Como o próprio nome diz: gordofobia; fobia, aversão, exclusão da pessoa gorda. Há uma indústria que fatura alto com isso. Ana Baird, a Nicole, é ativa na militância pró corpo livre. Ela confessa que, na idade da personagem, ainda se detestava. Tornou-se capaz de amar o próprio corpo e a si mesma há pouquíssimo tempo. Ela tem 51 anos. Poderia ter criado uma personagem gorda já resolvida. Levando em conta o mundo que temos hoje, infelizmente, essa não me pareceu uma abordagem realista. É importante que a mulher que rejeita a si própria possa se enxergar de fora, e perceber como é cruel subjugar-se a opiniões, preconceitos, dietas, remédios e procedimentos malucos e desnecessários. A autoaceitação é um longo caminho.
Stephany (Renata Gaspar) foi vítima de violência doméstica a novela toda. Numa das cenas mais bonitas da personagem, ela finalmente cria coragem para denunciar o marido e parece que vai se livrar dele. Mas acabará sendo assassinada. Por que a personagem tem um fim tão trágico?
Movimentos de libertação ou cura nunca caminham em linha reta. Recaídas são parte do processo. Stephany é adicta em adrenalina. Na turbulência e nos ‘ups and downs’ de sua relação com o marido. Há também a questão do capital marital. A separação, para a mulher, ainda é vista como uma perda, um desprestígio. Soma-se a isso a manipulação psicológica, o gaslighting, e todas as artimanhas utilizadas por um psicopata narcisista como Roney. Tudo faz Stephany oscilar entre ir e ficar. Criada sem pai nem mãe, contando apenas com o apoio da irmã um pouco mais velha, Stephany cresceu sem perspectivas. É uma mulher sem estrutura, de baixa autoestima. A ponto de embarcar numa relação com Renato/Christian mesmo sabendo que ele não a ama; que está ali por chantagem.

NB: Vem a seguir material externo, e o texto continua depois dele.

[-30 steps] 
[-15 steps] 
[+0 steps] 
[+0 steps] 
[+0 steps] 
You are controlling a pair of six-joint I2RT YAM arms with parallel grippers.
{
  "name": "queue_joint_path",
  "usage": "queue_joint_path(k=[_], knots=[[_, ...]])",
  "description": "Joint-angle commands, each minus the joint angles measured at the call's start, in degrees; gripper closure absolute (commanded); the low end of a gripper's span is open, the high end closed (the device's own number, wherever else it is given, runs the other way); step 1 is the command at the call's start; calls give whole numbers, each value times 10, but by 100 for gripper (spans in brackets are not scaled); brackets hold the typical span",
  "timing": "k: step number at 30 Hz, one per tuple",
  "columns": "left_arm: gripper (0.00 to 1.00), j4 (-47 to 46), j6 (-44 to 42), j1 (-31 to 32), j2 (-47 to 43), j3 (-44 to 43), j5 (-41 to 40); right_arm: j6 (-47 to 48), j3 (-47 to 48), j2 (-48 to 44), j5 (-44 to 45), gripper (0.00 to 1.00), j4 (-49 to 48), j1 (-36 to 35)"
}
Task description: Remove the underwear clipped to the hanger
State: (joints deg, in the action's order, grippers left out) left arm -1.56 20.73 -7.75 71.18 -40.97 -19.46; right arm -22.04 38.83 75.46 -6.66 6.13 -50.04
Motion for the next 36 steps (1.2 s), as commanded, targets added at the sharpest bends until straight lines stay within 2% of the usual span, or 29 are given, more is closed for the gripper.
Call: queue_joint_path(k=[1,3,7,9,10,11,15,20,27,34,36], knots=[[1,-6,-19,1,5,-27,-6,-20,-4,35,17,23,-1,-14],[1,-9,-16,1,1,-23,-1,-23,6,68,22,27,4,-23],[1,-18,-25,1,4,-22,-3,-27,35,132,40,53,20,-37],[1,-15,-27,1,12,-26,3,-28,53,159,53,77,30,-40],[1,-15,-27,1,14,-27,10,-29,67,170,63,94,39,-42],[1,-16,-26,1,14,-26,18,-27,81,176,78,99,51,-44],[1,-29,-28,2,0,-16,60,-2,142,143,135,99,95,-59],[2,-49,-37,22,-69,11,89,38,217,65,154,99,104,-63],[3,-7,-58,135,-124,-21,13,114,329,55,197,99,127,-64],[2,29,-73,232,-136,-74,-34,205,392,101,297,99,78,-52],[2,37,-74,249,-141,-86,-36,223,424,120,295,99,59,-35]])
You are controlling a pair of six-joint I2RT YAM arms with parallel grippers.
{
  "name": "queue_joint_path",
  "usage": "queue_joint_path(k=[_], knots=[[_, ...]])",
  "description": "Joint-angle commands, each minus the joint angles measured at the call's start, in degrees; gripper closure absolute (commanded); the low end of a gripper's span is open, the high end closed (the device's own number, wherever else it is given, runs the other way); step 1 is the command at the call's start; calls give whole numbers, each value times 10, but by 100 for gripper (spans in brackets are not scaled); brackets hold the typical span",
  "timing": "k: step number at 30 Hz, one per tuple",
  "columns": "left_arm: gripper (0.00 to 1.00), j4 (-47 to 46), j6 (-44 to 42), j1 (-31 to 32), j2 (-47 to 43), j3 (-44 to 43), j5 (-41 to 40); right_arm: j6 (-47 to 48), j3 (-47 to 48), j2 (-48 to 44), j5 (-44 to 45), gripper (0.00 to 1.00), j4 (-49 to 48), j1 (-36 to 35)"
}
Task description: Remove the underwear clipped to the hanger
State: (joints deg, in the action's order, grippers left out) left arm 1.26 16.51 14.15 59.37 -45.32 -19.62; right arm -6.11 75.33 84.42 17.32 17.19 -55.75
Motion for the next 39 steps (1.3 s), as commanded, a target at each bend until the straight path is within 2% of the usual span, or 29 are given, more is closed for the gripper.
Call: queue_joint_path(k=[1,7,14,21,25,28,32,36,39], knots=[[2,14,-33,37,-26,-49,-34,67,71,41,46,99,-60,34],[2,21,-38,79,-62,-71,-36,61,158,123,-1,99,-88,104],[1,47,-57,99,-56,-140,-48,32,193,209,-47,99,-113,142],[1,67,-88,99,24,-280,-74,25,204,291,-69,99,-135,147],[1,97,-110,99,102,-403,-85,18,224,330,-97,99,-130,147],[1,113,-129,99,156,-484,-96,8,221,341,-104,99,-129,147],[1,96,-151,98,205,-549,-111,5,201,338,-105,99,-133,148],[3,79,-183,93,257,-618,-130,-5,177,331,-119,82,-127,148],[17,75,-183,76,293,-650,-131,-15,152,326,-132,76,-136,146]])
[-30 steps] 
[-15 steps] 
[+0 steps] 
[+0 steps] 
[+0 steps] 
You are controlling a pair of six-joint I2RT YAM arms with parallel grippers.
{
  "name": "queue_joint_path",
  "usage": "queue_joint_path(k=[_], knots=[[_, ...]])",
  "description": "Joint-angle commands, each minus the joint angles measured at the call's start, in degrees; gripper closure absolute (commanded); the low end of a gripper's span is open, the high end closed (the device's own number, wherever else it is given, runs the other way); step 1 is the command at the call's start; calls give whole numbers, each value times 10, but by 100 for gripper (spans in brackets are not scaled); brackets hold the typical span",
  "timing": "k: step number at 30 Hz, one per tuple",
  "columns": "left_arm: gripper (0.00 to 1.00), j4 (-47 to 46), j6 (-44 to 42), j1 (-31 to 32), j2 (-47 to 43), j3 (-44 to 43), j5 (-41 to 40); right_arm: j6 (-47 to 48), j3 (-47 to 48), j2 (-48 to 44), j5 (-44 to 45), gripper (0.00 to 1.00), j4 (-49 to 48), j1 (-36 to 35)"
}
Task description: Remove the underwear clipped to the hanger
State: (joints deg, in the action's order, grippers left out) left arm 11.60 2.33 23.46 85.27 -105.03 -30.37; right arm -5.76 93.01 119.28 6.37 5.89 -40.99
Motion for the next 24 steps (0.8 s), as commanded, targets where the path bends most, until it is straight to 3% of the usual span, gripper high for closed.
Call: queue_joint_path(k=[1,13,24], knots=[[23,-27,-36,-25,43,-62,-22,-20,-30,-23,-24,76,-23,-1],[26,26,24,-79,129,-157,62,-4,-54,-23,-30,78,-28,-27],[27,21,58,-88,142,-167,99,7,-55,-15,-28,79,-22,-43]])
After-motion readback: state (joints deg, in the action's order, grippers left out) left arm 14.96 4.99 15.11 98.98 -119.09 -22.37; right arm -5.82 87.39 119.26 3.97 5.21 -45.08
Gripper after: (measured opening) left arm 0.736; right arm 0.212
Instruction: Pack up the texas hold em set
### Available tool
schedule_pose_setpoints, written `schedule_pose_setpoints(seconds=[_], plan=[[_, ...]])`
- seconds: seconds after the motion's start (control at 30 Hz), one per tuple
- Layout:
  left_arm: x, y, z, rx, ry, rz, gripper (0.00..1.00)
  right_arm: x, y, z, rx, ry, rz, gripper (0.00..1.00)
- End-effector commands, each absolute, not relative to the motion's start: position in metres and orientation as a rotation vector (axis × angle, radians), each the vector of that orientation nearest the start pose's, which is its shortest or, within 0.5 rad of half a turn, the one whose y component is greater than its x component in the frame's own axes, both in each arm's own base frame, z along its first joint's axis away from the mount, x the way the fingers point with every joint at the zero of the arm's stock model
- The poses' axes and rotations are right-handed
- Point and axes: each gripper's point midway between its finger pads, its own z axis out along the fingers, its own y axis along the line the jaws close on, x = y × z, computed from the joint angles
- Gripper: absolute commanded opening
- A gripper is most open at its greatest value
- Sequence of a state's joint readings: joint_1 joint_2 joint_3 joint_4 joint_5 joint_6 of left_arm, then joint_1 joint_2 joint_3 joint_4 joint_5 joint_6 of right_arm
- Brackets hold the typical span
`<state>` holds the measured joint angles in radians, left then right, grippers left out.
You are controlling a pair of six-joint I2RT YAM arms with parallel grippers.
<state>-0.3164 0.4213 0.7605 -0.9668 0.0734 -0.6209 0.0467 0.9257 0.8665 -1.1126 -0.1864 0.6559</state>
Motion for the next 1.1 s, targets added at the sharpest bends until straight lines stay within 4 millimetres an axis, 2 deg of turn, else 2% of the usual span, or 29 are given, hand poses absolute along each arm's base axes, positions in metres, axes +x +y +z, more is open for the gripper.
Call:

Com relação ao fim trágico da personagem, o Brasil ocupa hoje o 5º lugar no ranking mundial de feminicídios. Uma mulher é morta a cada 7 horas - muitas vezes dentro de casa. Stephany, desde o início da trama, é um personagem trágico, um trem bala desgovernado, e por isso não me pareceu crível desenhar para a trama uma redenção cor de rosa. Mulheres morrem assassinadas, infelizmente. E ‘Um lugar ao sol’ é uma obra realista.
Como está sendo o processo de despedida da novela? Você pensa em seguir escrevendo para horário das nove? Quais são seus próximos projetos profissionais?
Nunca ambicionei o horário das nove ou nenhum outro em específico. Naturalmente, penso em seguir escrevendo, mas meu único projeto agora é me refazer, descansar.